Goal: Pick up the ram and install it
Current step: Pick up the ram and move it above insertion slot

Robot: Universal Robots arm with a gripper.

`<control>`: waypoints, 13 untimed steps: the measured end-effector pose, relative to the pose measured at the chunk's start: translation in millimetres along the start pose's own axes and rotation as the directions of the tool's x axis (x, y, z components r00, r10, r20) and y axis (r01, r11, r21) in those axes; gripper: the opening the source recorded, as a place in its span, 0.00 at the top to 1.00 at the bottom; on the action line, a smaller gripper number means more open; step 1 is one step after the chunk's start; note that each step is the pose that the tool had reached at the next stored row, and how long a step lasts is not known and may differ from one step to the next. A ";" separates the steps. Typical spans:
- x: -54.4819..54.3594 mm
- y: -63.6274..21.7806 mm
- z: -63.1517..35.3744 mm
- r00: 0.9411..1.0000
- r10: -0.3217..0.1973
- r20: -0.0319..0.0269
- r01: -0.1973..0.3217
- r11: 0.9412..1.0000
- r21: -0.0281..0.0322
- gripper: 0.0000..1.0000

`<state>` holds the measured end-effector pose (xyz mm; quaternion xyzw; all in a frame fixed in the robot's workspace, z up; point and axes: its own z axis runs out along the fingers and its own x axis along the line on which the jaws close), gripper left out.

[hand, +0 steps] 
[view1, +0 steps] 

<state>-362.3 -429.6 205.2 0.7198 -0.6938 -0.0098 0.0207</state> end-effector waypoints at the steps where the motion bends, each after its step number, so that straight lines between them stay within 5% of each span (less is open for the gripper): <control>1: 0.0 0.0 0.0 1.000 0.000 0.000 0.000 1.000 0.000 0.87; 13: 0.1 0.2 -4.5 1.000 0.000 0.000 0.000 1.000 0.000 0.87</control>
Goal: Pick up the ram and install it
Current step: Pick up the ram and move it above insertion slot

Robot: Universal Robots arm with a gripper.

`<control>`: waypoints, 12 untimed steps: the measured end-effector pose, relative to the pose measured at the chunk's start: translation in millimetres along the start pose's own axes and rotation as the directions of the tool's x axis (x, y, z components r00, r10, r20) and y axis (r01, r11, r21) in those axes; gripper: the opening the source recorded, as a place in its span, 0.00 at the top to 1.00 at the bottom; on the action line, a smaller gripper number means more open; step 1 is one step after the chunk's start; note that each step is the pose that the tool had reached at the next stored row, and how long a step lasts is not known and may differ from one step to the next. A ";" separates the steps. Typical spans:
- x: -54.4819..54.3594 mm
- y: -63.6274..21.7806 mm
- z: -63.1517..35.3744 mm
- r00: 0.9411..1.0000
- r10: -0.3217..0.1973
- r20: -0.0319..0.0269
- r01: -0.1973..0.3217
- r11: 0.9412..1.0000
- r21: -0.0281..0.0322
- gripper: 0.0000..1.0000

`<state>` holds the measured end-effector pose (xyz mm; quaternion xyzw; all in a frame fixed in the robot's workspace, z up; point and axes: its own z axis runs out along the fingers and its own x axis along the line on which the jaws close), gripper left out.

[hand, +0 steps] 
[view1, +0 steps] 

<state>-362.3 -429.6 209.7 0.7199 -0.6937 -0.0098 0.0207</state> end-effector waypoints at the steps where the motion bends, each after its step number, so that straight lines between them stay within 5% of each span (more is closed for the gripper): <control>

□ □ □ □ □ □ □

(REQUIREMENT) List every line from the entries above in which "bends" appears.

(THE COMPLETED TASK)
<state>-362.3 -429.6 205.2 0.7198 -0.6938 -0.0098 0.0207</state> end-effector waypoints at the steps where the motion bends, each after its step number, so that straight lines between them stay within 5% of each span (less is open for the gripper): <control>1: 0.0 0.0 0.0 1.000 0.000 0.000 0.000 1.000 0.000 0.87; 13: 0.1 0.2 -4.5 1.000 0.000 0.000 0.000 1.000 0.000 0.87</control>
<state>-362.3 -429.6 209.7 0.7199 -0.6937 -0.0098 0.0207</state> end-effector waypoints at the steps where the motion bends, each after its step number, so that straight lines between them stay within 5% of each span (more is closed for the gripper): <control>

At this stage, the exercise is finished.